Work request
Begin at the line that holds "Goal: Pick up" and copy each line exactly until the data below ends, including that last line but no pictures.

Dataset extract

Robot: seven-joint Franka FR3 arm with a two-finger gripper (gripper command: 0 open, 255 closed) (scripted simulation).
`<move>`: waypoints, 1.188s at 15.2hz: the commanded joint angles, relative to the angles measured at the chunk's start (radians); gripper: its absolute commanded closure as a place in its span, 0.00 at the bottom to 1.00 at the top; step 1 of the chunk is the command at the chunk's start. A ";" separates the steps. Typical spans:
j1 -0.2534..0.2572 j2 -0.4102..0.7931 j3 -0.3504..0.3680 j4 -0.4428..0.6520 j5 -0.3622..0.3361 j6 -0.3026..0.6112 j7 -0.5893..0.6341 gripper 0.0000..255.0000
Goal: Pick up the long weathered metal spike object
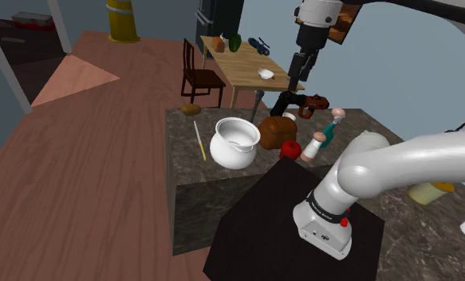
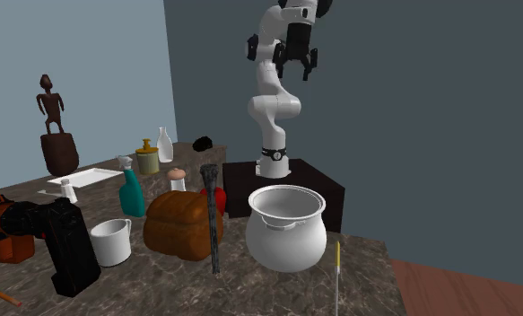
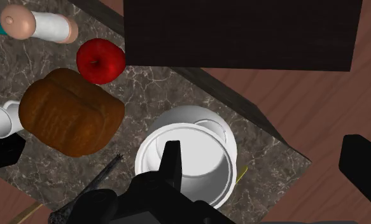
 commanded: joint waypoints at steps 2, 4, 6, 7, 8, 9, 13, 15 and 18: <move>-0.006 0.018 -0.016 -0.006 -0.010 0.028 -0.013 0.00; -0.018 0.056 -0.049 -0.015 -0.030 0.084 -0.039 0.00; -0.029 0.100 -0.080 -0.018 -0.046 0.140 -0.064 0.00; -0.034 0.123 -0.097 -0.018 -0.053 0.167 -0.077 0.00; -0.039 0.148 -0.112 -0.016 -0.060 0.195 -0.089 0.00; -0.044 0.173 -0.128 -0.013 -0.066 0.222 -0.102 0.00; -0.060 0.285 -0.190 0.012 -0.079 0.326 -0.153 0.00; -0.066 0.346 -0.221 0.032 -0.079 0.375 -0.180 0.00; -0.074 0.443 -0.264 0.072 -0.070 0.443 -0.224 0.00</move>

Response box
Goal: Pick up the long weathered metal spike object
 commanded: joint waypoints at steps 2, 4, 6, 7, 8, 9, 13, 15 and 18: <move>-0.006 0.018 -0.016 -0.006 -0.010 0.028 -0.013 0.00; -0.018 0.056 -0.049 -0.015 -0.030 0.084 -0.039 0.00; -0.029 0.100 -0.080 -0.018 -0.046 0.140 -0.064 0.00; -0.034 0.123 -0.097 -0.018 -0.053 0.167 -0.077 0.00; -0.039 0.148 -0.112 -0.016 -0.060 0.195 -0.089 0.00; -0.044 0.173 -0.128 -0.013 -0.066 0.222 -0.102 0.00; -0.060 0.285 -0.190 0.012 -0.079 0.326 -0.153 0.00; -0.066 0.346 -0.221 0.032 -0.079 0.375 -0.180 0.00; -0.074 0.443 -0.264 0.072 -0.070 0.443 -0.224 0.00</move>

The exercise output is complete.